For the NSA, overflowing with tens of billions of dollars in post-9/11 budget awards, the cryptanalysis breakthrough came at a time of explosive growth, in size as well as in power. Established as an arm of the Department of Defense following Pearl Harbor, with the primary purpose of preventing another surprise assault, the NSA suffered a series of humiliations in the post-Cold War years. Caught offguard by an escalating series of terrorist attacks—the first World Trade Center bombing, the blowing up of US embassies in East Africa, the attack on the USS Cole in Yemen, and finally the devastation of 9/11—some began questioning the agency’s very reason for being. In response, the NSA has quietly been reborn. And while there is little indication that its actual effectiveness has improved—after all, despite numerous pieces of evidence and intelligence-gathering opportunities, it missed the near-disastrous attempted attacks by the underwear bomber on a flight to Detroit in 2009 and by the car bomber in Times Square in 2010—there is no doubt that it has transformed itself into the largest, most covert, and potentially most intrusive intelligence agency ever created.

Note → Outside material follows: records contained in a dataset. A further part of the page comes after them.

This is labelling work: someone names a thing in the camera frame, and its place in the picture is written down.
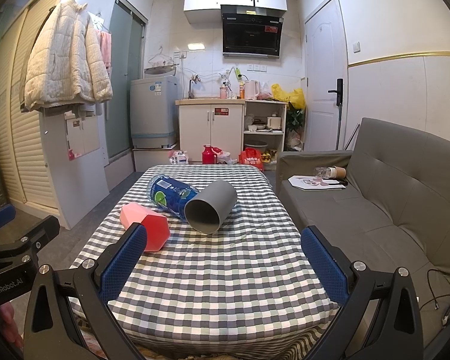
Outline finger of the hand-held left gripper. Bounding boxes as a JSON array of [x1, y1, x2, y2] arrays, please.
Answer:
[[0, 215, 61, 267], [0, 204, 16, 234]]

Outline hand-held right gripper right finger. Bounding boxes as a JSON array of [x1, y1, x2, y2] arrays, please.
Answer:
[[301, 226, 422, 360]]

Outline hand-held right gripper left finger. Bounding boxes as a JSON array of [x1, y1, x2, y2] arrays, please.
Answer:
[[23, 222, 148, 360]]

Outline grey cup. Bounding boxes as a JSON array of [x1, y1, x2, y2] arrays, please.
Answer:
[[184, 180, 238, 235]]

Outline pink hexagonal cup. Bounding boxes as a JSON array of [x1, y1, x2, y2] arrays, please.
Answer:
[[120, 202, 171, 252]]

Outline person's left hand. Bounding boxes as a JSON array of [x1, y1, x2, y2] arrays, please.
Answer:
[[0, 302, 24, 350]]

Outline grey sofa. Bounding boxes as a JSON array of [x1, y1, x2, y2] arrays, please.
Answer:
[[277, 117, 450, 347]]

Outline white leaning board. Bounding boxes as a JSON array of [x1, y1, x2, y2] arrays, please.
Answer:
[[39, 109, 110, 229]]

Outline louvred wardrobe doors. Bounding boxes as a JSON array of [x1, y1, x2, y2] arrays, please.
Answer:
[[0, 0, 74, 211]]

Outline white printed paper sheet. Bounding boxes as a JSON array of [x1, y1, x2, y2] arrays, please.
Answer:
[[288, 174, 346, 191]]

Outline blue plastic bottle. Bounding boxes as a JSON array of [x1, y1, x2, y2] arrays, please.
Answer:
[[147, 174, 200, 220]]

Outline checkered tablecloth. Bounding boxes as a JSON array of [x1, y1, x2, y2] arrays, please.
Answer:
[[69, 164, 340, 359]]

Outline white washing machine platform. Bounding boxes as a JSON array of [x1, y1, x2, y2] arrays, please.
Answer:
[[132, 144, 180, 173]]

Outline white printed packet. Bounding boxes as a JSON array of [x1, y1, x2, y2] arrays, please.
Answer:
[[168, 150, 189, 166]]

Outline red plastic bag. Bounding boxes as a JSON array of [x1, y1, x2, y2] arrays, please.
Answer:
[[239, 148, 265, 171]]

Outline white open shelf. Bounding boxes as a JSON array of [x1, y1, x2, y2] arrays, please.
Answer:
[[243, 100, 288, 162]]

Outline red thermos jug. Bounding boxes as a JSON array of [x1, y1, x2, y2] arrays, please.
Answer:
[[202, 145, 224, 164]]

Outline green plant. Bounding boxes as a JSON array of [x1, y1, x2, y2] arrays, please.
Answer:
[[287, 101, 306, 133]]

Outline grey washing machine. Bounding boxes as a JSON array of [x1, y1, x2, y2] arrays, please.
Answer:
[[130, 68, 180, 149]]

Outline white sink cabinet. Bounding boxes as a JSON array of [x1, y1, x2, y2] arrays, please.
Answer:
[[175, 98, 245, 166]]

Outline frosted glass sliding door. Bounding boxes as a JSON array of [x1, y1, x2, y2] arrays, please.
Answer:
[[104, 0, 149, 158]]

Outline yellow plastic bag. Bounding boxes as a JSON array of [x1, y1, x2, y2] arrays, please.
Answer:
[[272, 83, 306, 109]]

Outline white padded jacket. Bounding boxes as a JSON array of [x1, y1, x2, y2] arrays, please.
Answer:
[[22, 0, 113, 112]]

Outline white electric kettle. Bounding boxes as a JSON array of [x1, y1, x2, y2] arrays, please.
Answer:
[[244, 79, 260, 101]]

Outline pink towel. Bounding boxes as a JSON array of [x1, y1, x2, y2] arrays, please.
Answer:
[[98, 32, 112, 70]]

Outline white door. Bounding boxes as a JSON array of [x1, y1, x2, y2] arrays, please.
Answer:
[[304, 0, 349, 151]]

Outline black range hood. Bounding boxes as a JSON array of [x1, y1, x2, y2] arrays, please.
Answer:
[[220, 4, 285, 58]]

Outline black cable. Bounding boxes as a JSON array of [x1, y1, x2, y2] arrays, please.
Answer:
[[420, 268, 450, 327]]

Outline black door lock handle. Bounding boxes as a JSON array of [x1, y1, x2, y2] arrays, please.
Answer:
[[328, 79, 344, 106]]

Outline wire clothes hanger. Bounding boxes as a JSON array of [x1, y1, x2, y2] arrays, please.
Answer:
[[149, 47, 175, 67]]

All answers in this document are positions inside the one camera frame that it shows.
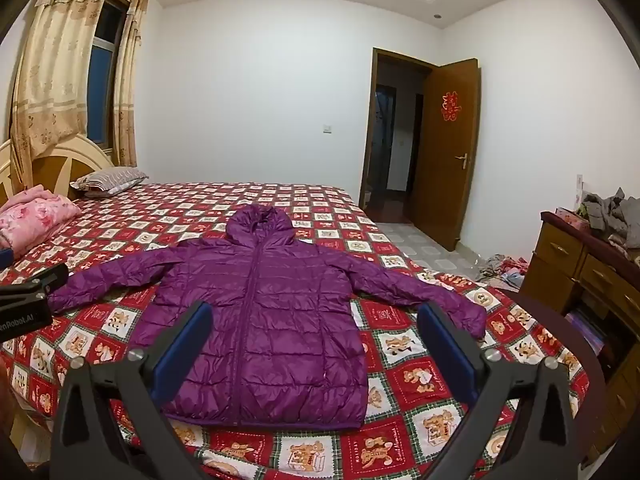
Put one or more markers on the wide beige patterned curtain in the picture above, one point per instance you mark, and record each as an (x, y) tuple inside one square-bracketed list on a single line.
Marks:
[(55, 60)]

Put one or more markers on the pink floral blanket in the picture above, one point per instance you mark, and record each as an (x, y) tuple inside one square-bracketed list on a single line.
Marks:
[(35, 217)]

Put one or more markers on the purple hooded puffer jacket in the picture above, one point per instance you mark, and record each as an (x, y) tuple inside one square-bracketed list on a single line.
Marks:
[(280, 310)]

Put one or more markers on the window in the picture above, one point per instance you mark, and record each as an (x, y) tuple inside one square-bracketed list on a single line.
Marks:
[(102, 90)]

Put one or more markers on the wooden dresser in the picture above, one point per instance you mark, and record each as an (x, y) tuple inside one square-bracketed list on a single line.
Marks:
[(555, 255)]

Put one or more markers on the pink box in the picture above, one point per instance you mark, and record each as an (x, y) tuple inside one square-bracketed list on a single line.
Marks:
[(570, 219)]

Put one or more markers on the pile of clothes on floor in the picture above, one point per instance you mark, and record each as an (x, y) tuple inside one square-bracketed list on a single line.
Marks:
[(502, 271)]

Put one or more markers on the wooden bed headboard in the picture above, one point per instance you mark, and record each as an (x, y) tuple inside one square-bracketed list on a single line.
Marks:
[(55, 170)]

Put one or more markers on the brown wooden door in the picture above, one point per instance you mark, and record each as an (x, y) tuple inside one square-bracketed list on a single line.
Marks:
[(440, 185)]

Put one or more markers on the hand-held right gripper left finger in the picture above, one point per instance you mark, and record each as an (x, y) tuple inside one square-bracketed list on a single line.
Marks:
[(182, 350)]

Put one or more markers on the striped pillow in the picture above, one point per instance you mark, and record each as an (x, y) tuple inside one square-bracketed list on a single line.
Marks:
[(107, 181)]

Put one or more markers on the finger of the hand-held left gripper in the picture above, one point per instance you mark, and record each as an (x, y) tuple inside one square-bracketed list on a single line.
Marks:
[(42, 279)]

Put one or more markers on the pile of grey clothes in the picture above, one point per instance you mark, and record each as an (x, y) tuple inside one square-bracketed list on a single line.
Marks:
[(612, 217)]

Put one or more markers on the bed with red printed sheet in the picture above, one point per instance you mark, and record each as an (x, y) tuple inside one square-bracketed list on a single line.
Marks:
[(200, 210)]

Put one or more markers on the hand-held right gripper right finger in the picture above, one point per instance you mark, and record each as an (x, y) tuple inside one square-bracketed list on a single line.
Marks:
[(447, 350)]

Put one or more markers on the brown door frame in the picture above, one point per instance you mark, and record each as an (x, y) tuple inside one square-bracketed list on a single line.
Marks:
[(375, 110)]

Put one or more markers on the red paper door decoration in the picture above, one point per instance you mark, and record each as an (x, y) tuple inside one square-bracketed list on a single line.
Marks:
[(449, 106)]

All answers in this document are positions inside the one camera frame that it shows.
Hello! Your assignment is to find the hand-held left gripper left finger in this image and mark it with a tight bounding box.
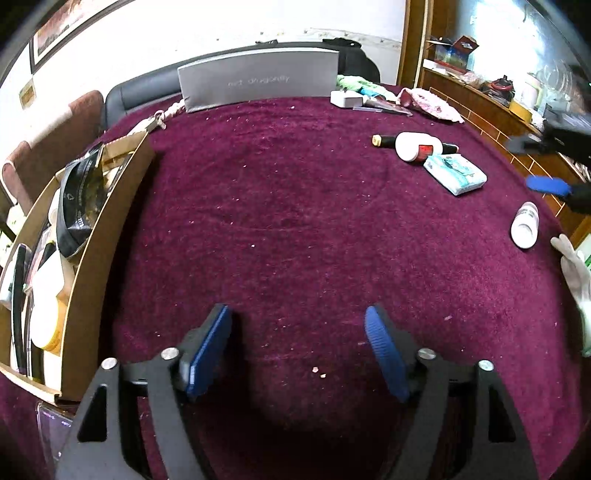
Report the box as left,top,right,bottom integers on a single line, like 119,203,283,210
54,303,232,480

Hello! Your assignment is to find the framed wall picture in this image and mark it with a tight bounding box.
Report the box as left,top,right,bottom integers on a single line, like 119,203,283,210
30,0,122,75

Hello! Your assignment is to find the black pen gold end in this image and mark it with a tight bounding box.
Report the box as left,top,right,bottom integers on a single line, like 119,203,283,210
371,133,461,156

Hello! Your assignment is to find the small wall plate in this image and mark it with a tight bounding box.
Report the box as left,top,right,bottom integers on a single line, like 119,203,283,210
18,78,38,110

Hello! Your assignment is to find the white rope with metal tag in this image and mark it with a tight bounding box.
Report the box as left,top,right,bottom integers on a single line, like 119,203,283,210
146,99,186,135

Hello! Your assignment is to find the white bottle red label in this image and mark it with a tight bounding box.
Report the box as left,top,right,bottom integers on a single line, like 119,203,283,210
394,131,445,164

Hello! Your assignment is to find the wooden brick-pattern counter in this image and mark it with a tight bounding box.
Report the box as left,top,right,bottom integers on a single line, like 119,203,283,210
417,68,591,241

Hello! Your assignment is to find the green striped object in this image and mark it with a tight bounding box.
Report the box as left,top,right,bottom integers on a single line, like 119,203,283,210
577,230,591,274

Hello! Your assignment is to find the black marker grey cap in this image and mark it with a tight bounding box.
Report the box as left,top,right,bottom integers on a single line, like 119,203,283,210
11,244,34,376

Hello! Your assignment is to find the teal tissue packet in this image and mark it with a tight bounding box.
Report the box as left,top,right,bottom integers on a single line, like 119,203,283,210
423,153,488,197

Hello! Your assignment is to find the white green kettle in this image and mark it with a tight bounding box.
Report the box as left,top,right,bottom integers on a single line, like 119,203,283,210
521,73,549,110

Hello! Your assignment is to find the packaged pen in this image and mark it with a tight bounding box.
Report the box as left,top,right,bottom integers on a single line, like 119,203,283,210
353,94,414,117

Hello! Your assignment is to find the wooden door frame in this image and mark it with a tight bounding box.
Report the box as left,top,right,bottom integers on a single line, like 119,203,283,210
398,0,435,88

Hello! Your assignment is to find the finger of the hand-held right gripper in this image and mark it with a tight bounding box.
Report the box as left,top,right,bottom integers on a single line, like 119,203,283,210
526,174,591,214
505,133,556,153

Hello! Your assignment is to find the pink floral cloth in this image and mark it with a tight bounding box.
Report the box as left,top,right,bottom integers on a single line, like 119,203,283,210
396,87,465,125

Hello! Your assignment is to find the black gold snack packet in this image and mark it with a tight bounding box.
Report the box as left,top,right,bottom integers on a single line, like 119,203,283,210
55,146,110,259

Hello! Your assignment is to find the colourful printed box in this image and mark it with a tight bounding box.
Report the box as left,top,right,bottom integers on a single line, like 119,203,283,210
424,35,482,78

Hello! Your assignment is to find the small white plug adapter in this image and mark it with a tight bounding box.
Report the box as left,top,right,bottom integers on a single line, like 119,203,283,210
329,89,363,108

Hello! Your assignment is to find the white glove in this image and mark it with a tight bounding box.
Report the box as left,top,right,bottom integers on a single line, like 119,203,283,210
551,234,591,358

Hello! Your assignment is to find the brown upholstered chair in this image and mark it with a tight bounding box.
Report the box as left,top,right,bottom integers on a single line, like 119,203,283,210
2,89,105,205

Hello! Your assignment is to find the black leather chair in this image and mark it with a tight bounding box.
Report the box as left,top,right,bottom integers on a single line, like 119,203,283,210
322,39,382,85
105,69,186,131

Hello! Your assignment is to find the green cloth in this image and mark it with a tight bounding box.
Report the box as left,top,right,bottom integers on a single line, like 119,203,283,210
335,74,385,93

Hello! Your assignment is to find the large white bottle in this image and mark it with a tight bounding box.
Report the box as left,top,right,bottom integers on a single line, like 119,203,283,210
510,202,540,249

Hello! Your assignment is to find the grey cardboard box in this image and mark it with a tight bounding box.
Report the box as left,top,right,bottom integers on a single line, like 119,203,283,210
177,45,341,114

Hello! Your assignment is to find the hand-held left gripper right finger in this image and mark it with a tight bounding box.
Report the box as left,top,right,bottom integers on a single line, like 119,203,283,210
364,304,540,480

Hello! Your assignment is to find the yellow jar white lid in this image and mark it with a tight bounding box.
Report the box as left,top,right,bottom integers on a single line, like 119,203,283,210
30,251,71,354

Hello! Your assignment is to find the clear plastic case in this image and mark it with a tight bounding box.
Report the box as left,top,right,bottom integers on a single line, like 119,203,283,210
36,401,78,468

In the process—and for the first time since Watergate and the other scandals of the Nixon administration—the NSA has turned its surveillance apparatus on the US and its citizens. It has established listening posts throughout the nation to collect and sift through billions of email messages and phone calls, whether they originate within the country or overseas. It has created a supercomputer of almost unimaginable speed to look for patterns and unscramble codes. Finally, the agency has begun building a place to store all the trillions of words and thoughts and whispers captured in its electronic net. And, of course, it’s all being done in secret. To those on the inside, the old adage that NSA stands for Never Say Anything applies more than ever.